なんだか落ち着かなくて、そわそわしてしまう。
人のお家にお邪魔するのも、久しぶりだな。
なんだか、あんまり深く考えずに来てしまったけど、私、今日ここに泊まるんだよね?
……あれ?
泊まるってことは……つまり、え?
そ、そういう、こと?
「先輩、5分くらいでたまると思うんで、先にお風呂どうぞ」
パニック状態に陥りそうになった時、リビングに戻ってきた那月君が私の方へ歩み寄ってきた。
ど、どうしよう。私、何にも考えてなかった。
「あ、ありがとう」
そうだよね、付き合ってるいい大人が二人で過ごすんだから、つまりは、そういうことで……そういうことをするんだよね……。
い、いや待って、私まだ心の準備が……。だって、初めてなんだもの。
それに、この年まで何もなくて、拗らせてきたようなものだから……恐怖心も、大きくて……。
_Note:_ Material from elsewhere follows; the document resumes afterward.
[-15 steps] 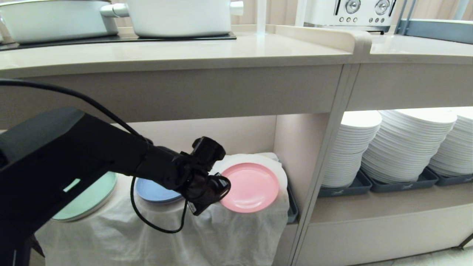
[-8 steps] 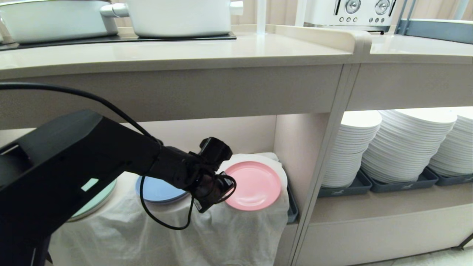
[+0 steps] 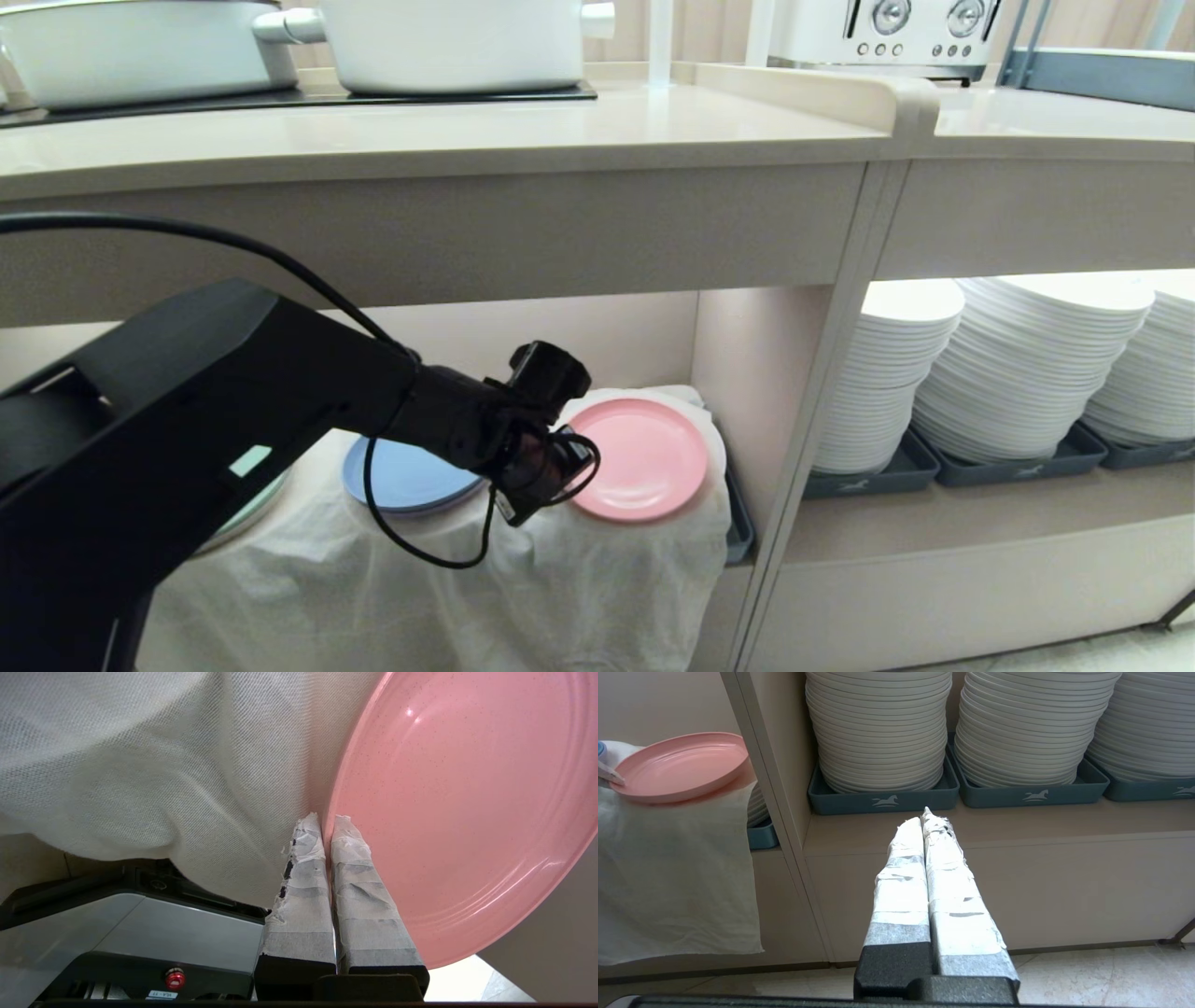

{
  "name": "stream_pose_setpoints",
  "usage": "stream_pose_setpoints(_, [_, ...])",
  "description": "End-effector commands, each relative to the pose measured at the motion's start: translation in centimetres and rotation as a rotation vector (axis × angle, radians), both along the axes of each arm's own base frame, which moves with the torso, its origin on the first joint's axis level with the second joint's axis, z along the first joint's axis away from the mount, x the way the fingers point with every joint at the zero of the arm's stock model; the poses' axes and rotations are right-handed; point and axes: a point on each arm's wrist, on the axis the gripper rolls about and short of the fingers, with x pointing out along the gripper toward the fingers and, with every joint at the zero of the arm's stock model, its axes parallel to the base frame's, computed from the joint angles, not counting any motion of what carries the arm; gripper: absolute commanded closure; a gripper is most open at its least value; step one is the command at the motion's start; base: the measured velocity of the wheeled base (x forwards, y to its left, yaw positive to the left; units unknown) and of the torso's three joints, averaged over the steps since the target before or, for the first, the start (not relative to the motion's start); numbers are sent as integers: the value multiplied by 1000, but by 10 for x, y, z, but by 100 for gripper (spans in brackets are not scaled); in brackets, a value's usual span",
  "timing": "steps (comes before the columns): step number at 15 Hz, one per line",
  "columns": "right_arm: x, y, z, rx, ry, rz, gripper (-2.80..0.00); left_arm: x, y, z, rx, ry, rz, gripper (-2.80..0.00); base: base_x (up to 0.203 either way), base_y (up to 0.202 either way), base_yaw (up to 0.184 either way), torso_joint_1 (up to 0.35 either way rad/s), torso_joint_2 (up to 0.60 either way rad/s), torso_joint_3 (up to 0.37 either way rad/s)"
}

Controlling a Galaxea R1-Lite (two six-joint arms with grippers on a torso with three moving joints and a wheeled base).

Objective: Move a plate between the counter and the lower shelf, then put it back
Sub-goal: Put the plate in the cupboard

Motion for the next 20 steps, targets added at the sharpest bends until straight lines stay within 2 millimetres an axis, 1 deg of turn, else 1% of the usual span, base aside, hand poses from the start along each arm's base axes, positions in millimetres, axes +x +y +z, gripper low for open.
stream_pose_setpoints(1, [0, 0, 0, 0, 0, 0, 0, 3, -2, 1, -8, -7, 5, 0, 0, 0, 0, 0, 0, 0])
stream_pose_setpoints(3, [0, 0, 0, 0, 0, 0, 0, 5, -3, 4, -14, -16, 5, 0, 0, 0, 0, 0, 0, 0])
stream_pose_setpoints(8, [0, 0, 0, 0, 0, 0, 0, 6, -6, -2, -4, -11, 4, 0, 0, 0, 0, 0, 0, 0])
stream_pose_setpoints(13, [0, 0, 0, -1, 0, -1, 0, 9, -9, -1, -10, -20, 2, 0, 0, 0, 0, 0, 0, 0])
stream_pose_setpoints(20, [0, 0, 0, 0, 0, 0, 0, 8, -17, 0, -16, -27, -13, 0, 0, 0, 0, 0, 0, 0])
改めて、泊まるというのはそういう意味だったんだと気付くと、緊張して平常心ではいられなかった。
「先輩?どうかしました?」
そんな私に気づいたのか、那月君が心配そうに顔を覗き込んでくる。
私は慌てて、首を左右に振った。
「う、ううん!大丈夫」
「大丈夫って……もしかして、家来て緊張してます?」
えっ……。
図星を突かれてしまい、あからさまに反応してしまった。